Making the Most of College 101
We’re going to give you lots of advice, assistance and challenges during your college years. A large part of how well you do depends on what you do. Here are some suggestions to start you out (with help from a Harvard study):
1. Meet faculty. Make it a goal to meet at least one faculty member a term, and have discussions with him or her outside of class if possible. At a place like Alma, personal connections are maximized, so why not with teachers as well as other students? Knowing your professors as individuals may make learning more enjoyable. There’s always that recommendation you may need later as well.
2. Study in groups. Although you might need solitude to “get the facts straight” and for intense memorization of facts, studying in groups can help solidify and deepen learning. This is not a “chat session” but a “down to the bones” review, and a correlation of meaning and significance.
“Docendo discimus” means “We learn by teaching.” Faculty believe this, and you might find this attitude rewarding. If you already understand the material, explaining it to others will help you all. If you don’t quite get a connection, another explanation, as the group struggles for meaning, may just do the trick. If everyone is confused, it’s time to ask the professor some detailed questions.
A word of warning: Beware of group complaining sessions; if that’s all your group can do, find another group, or form one of your own.
3. Manage time wisely. We each have the same amount of time available to us. Studies show that students with moderate obligations (work, teams, clubs) sometimes do better than students with too much time and no focus. However, the real secret is a personal schedule that acknowledges your unique habits (morning vs. night, time for exercise, social needs, etc.) and obligations. Chatting at meals, watching videos, playing computer games or answering e-mail are all social times and need to be counted as such.

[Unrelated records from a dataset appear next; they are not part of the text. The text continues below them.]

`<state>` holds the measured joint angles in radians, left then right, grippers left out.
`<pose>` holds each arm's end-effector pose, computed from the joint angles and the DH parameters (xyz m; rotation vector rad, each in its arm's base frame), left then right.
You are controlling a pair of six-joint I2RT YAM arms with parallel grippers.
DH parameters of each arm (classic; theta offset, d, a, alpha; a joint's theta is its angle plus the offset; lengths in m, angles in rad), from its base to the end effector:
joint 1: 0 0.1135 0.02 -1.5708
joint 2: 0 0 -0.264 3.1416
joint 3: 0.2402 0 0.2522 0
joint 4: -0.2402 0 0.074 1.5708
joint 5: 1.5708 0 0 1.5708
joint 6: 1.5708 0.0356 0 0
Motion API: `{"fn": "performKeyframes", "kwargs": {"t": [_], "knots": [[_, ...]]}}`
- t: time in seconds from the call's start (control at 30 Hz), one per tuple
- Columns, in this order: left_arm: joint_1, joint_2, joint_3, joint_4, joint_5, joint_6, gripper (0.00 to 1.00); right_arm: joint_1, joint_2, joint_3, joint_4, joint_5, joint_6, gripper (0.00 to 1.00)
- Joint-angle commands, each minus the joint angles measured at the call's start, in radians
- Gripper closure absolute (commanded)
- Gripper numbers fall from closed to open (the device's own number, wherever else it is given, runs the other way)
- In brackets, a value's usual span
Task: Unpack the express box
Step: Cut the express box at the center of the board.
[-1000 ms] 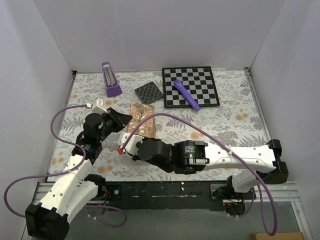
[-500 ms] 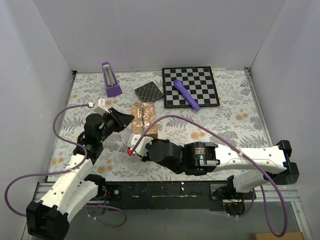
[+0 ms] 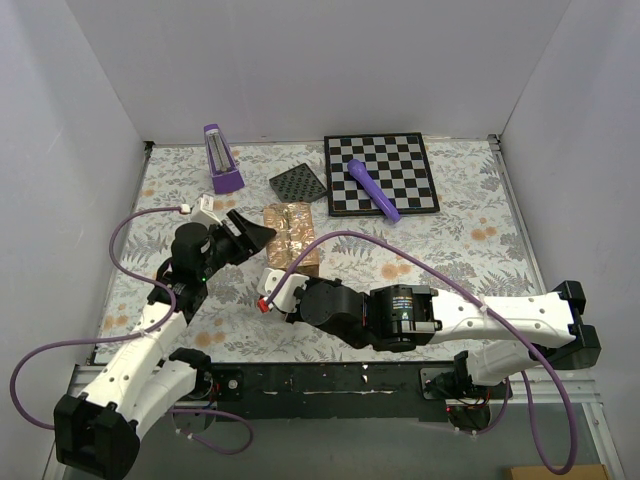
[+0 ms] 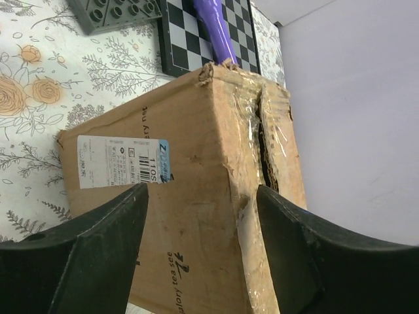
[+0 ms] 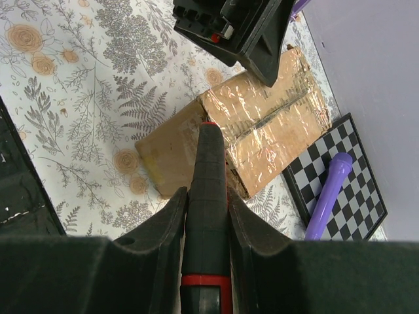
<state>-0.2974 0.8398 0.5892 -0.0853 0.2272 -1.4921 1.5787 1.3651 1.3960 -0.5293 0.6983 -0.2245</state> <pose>0.1875 -0.0658 0.2716 -1.0720 1.8875 -1.3528 0.0205 0.2982 0.3911 -1.2386 1.5053 0.1688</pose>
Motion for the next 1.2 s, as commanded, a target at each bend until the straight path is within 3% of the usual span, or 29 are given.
{"fn": "performKeyframes", "kwargs": {"t": [0.0,0.13,0.2,0.57,0.67,0.73,1.0,1.17], "knots": [[0.001,-0.027,0.040,-0.021,0.047,0.006,0.36,-0.005,0.011,0.011,-0.057,0.027,-0.007,0.99],[0.001,-0.050,0.040,-0.039,0.057,-0.007,0.46,-0.005,0.022,0.015,-0.049,0.027,-0.004,0.99],[0.000,-0.071,0.031,-0.042,0.073,-0.019,0.58,-0.005,0.023,0.017,-0.047,0.030,-0.003,0.99],[0.001,-0.091,0.003,-0.051,0.162,-0.054,0.59,-0.005,0.032,0.023,-0.047,0.029,0.001,0.99],[0.001,-0.094,-0.008,-0.056,0.178,-0.056,0.65,-0.005,0.032,0.023,-0.044,0.030,0.001,0.99],[0.001,-0.100,-0.014,-0.056,0.182,-0.056,0.76,-0.005,0.035,0.023,-0.043,0.032,0.001,0.99],[0.001,-0.090,-0.017,-0.057,0.208,-0.039,0.87,-0.005,0.037,0.028,-0.046,0.032,-0.004,0.99],[0.001,-0.074,-0.005,-0.056,0.219,-0.007,1.00,-0.005,0.037,0.038,-0.055,0.033,-0.010,0.99]]}}
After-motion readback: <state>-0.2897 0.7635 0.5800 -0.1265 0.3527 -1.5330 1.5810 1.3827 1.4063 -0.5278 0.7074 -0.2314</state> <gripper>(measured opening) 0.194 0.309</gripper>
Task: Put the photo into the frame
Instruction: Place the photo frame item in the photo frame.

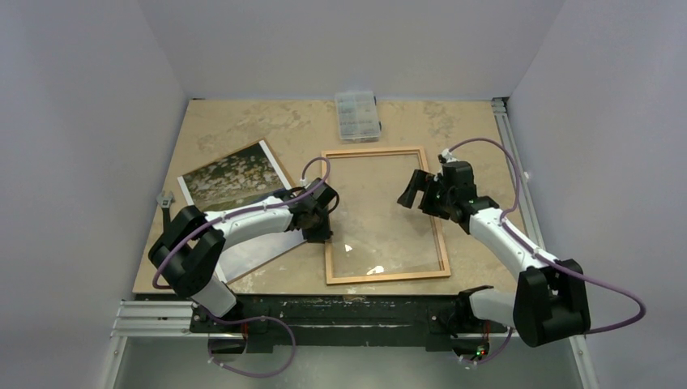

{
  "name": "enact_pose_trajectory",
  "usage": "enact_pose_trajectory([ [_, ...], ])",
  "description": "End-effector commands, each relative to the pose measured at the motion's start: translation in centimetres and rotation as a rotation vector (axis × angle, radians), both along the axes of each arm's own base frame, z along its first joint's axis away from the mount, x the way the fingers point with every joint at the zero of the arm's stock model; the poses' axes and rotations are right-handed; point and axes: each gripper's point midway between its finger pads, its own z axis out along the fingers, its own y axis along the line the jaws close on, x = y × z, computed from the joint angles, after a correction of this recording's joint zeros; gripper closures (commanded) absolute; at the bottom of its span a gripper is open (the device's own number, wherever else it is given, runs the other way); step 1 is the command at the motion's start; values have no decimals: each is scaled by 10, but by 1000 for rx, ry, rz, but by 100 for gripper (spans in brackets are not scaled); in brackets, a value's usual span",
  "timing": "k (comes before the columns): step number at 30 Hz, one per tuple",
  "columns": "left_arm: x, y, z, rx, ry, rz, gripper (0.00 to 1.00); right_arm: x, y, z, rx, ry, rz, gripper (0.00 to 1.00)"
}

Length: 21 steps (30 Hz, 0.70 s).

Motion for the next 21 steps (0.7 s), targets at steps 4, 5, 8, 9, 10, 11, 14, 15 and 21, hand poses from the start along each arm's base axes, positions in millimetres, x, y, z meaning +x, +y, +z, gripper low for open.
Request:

Try different schedules out to see how each fits for you. Remember to block in study times (and breaks) but don’t try to study in random blocks of 20 minutes. Most students do better if they link several short times with mini-breaks but stay on the same subject for a while. Attack your hardest or most unpleasant tasks first, while you have the most energy, instead of putting them last. Find out what you need to succeed, and talk to other students for ideas. Whatever the case, you will probably need to modify what worked for you in high school to meet the more intense pace of college.
4. Take a variety of courses. Look for variety in subject, size and class requirements. Consider learning a new language or strengthening skills you already possess. Be alert to interesting subjects that support your program but also anything you could take for fun. Distributive requirements (DRs) will help here. There are lots of choices in each area and most majors can be supported if you choose wisely. Don’t rush to take DRs to “get them over with” as some may advise you. Hold out for appropriate choices whenever possible; they can act as “breather” courses from your main field of study and add to the unique package of your education.
If you do end up with a schedule full of classes with large reading and writing commitments, remember to plan your preparation time carefully. You might even consider your due dates to be one week prior to the syllabus due dates so you have more time for revisions.
5. Get involved, but not over-involved, in activities. There is no question that becoming involved in campus activities supports and strengthens learning and provides the social interactions so necessary for survival on a college campus. Everyone needs friends to survive!
Alma College maintains a huge set of organizations, teams, activities and causes, so it is possible to be swept away by all the choices. Start at the edge of a group and see if its personality and goals match your own. If you want to become an officer, go ahead, but you should limit yourself to about two positions. Let others learn to be in charge too! Remember that the more obligations you rack up, the less freedom you will have to do what you want to do. Even the best activities can become crushing responsibilities during stressful times.
6. Get help when you falter. Whether it is that mental tickle that warns you of something you don’t understand, arguments with your roommate or the stress of meeting your obligations, seek help as soon as you detect a problem. Professors and academic advisors, resident advisors and other student life professionals, as well as counseling personnel are all available to help you with problems. There’s even a Writing Center to help you with papers. You don’t have to go through this alone. Students who seek help as soon as possible report more success, more happiness and deeper learning. And the Student Survival Manual on this site has even more helpful information about specific life and study skills.
Summary. So there’s a list of things that might help you! Huge national studies have made these suggestions too, so we know that the problems that students face are universal. No doubt each of you will experience a mixture of challenges at Alma College, for each of you is different. Make academic work your priority, but support it with activities that round out your life and help manage stress. You are working on behaviors that are likely to become lifelong habits. Make your choices thoughtfully.